Attention to the situation in the Gulf of St. Lawrence was further heightened when a whale disentangler, Joe Howlett of Campobello, was killed after helping disentangle another right whale from snow crab gear off New Brunswick on July 10. Howlett was part of the Campobello Whale Rescue Team, which he co-founded fifteen years ago. He was one of only a few certified whale disentanglers in Canada and worked closely with the New England Aquarium and the Center for Coastal Studies on Cape Cod. DFO closed part of the Maritime provinces’ snow crab fishery two days before the season ended in response to the whale crisis.

Department of Fisheries and Oceans personnel investigate one of
eight dead right whales found in the Gulf of St. Lawrence. Photo
courtesy of the Toronto Star.

Canadian Fisheries Minister Dominic LeBlanc said his department may consider changes to the snow crab fishery in order to minimize whale entanglements and collisions between whales and fishing boats. He said the department will begin a study on why right whales have been changing their migratory patterns. North Atlantic right whales typically spend part of each winter in waters off the southeastern United States, and during the summer months migrate through the Gulf of Maine, from Massachusetts Bay to the Bay of Fundy. But in recent years, right whales have moved in large numbers into the Gulf of St. Lawrence, where there are major shipping routes and commercial fishing. 

While it’s hard to determine why the whales are there, David Gouveia, marine mammal and sea turtle conservation coordinator at Greater Atlantic Region Fisheries Office (GARFO), thinks food is a likely draw. “It appears there is a very high abundance of copepods there,” he said in an email.
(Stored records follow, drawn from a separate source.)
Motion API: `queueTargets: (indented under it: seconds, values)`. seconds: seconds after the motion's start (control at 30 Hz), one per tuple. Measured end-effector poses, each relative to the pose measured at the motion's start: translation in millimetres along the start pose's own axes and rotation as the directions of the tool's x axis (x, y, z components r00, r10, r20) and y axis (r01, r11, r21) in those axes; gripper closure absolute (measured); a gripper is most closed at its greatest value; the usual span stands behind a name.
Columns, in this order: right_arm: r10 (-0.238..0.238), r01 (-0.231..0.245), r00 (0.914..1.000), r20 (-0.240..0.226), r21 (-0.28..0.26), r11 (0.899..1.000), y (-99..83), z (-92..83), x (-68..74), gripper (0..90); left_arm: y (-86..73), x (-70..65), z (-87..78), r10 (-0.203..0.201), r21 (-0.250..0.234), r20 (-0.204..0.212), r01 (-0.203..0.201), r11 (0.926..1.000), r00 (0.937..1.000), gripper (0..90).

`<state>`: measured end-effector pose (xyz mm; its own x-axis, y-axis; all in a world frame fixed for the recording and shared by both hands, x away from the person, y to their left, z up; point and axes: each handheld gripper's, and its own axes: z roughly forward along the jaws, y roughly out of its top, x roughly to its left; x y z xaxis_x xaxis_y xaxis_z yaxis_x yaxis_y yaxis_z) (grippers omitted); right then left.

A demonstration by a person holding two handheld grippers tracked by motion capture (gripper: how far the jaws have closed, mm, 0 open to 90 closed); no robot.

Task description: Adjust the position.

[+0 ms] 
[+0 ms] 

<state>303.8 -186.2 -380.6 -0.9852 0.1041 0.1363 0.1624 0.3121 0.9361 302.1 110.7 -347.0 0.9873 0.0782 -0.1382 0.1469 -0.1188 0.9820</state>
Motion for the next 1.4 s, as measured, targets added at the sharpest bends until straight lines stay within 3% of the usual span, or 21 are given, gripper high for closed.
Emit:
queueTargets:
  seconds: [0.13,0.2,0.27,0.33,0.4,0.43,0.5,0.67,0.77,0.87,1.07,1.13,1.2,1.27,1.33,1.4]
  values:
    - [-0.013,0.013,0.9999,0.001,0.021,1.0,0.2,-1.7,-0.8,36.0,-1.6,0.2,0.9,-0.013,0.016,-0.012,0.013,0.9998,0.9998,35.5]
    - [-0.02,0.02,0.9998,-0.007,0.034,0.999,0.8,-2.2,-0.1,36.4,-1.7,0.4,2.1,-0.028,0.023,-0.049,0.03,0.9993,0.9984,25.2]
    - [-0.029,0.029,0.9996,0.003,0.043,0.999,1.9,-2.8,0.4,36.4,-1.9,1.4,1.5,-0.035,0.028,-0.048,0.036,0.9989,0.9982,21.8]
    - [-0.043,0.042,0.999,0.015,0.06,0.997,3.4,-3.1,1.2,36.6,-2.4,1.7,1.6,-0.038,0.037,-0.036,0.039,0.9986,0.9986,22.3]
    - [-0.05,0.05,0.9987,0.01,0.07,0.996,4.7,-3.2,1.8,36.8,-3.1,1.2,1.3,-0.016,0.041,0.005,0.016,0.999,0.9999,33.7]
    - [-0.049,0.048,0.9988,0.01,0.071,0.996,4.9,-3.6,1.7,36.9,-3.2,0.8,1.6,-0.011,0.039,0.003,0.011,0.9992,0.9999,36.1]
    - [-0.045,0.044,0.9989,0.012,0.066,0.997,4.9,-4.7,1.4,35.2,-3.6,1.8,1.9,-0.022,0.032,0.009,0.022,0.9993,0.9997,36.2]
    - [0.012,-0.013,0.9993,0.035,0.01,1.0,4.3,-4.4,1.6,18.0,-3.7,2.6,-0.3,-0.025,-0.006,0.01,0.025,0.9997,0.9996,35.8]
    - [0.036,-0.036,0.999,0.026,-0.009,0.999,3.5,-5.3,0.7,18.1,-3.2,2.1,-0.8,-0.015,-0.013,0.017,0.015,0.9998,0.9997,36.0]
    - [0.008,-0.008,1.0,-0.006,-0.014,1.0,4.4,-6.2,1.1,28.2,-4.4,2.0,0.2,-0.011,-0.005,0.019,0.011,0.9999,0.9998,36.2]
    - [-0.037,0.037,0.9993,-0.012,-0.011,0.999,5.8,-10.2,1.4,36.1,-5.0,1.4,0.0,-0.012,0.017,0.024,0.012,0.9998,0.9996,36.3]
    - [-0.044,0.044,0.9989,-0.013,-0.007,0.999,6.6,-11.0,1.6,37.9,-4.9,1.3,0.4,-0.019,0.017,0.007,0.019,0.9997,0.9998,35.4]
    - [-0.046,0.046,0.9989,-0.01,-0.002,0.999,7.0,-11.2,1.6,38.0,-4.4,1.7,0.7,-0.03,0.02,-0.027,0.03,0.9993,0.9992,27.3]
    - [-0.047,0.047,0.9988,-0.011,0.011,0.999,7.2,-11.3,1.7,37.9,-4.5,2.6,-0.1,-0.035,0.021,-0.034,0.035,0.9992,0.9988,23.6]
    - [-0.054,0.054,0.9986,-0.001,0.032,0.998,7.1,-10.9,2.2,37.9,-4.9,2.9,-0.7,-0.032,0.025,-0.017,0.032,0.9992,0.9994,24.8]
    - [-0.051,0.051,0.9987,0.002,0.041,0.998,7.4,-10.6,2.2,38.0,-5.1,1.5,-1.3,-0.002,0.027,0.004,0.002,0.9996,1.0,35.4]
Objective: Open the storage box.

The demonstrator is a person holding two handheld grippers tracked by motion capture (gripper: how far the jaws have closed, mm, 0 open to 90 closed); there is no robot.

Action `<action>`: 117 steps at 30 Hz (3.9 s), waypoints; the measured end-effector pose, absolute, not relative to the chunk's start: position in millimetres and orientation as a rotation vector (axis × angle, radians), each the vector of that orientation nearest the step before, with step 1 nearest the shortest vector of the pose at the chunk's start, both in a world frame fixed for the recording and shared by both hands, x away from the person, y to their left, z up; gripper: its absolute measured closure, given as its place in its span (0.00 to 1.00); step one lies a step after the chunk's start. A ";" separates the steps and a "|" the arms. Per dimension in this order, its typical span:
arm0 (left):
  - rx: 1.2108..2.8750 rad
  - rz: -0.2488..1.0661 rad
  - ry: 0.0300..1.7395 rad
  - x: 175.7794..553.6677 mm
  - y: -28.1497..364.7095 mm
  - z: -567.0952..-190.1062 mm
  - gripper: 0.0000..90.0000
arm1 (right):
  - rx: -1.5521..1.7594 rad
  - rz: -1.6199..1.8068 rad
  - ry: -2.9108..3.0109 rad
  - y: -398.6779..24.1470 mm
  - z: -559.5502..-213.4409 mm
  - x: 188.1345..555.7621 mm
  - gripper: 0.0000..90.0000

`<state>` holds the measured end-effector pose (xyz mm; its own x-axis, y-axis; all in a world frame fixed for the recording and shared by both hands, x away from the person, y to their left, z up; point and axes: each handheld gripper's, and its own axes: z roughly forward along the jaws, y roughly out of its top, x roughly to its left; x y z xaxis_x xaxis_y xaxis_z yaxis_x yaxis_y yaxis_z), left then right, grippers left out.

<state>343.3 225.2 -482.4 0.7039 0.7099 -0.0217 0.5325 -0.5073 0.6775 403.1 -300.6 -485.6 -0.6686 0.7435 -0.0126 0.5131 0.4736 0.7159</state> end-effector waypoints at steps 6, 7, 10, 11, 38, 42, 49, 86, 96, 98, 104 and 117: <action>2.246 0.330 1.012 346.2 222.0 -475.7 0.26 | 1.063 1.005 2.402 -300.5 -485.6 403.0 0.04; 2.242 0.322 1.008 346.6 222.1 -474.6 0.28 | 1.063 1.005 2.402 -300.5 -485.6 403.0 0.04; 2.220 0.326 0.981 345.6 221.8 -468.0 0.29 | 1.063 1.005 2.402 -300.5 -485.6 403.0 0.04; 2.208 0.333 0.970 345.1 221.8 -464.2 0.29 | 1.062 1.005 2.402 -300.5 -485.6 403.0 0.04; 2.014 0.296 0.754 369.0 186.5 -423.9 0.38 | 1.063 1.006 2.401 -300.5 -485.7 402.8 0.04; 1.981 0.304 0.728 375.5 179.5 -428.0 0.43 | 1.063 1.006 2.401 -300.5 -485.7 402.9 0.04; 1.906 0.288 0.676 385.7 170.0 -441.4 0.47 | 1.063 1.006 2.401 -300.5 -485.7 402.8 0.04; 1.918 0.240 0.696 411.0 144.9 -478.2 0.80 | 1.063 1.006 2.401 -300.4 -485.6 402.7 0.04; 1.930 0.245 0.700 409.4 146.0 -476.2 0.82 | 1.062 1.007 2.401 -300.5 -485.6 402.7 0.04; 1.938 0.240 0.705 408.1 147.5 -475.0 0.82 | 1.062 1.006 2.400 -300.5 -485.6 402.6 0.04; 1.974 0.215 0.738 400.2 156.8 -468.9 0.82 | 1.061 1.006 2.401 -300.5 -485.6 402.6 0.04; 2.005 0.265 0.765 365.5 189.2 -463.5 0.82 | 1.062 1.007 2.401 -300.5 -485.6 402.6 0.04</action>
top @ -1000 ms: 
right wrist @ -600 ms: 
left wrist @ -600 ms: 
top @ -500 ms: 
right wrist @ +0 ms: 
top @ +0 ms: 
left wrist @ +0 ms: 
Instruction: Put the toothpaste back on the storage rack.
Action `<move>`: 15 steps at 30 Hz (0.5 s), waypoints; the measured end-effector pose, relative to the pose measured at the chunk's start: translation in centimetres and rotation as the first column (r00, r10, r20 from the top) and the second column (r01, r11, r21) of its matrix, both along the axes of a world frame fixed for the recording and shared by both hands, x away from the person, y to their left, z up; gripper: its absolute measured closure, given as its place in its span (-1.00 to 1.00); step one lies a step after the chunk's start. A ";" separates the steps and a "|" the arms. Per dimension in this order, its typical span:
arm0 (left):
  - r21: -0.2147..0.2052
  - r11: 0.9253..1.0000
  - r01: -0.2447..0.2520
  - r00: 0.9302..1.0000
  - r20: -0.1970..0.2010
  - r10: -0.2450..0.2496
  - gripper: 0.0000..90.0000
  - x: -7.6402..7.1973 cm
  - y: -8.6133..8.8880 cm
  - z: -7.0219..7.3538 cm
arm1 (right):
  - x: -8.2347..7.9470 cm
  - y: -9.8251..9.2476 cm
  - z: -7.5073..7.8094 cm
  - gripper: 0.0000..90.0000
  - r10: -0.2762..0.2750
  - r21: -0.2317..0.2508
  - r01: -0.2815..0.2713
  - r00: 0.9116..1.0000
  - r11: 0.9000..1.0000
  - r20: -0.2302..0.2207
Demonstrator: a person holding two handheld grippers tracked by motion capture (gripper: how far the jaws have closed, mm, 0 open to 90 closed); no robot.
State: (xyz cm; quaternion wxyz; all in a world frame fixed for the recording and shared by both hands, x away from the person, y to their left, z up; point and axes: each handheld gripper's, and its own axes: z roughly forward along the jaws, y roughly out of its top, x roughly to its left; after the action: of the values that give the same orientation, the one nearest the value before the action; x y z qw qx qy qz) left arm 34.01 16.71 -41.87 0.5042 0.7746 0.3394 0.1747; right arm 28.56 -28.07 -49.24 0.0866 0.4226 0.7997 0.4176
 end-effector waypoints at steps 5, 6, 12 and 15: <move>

Right whales feed on copepods, preferring the high-fat Calanus finmarchicus species prevalent in the North Atlantic Ocean. The copepods have specific temperature requirements, thus a warming ocean may be affecting their presence in traditional right whale feeding areas.

After Howlett’s death, both Canada and the United States suspended large whale disentanglement efforts. The U.S. lifted the ban on July 18, for all but right whale entanglements.

In the United States, federal permits are issued by the National Oceanic and Atmospheric Administration through the National Marine Fisheries Service to trained individuals who are then allowed to help free large whales snarled in fishing gear. The responders are categorized by level, which corresponds to the size of the animal and complexity of the rescue efforts. The highest trained person, a Level 5 responder, can report an entanglement, stand by, assess, document, attach a telemetry buoy, consult on an action plan and disentangle all large whales, including North Atlantic right whales. Currently, there are 80 trained responders in the United States, of which only six are Level 5.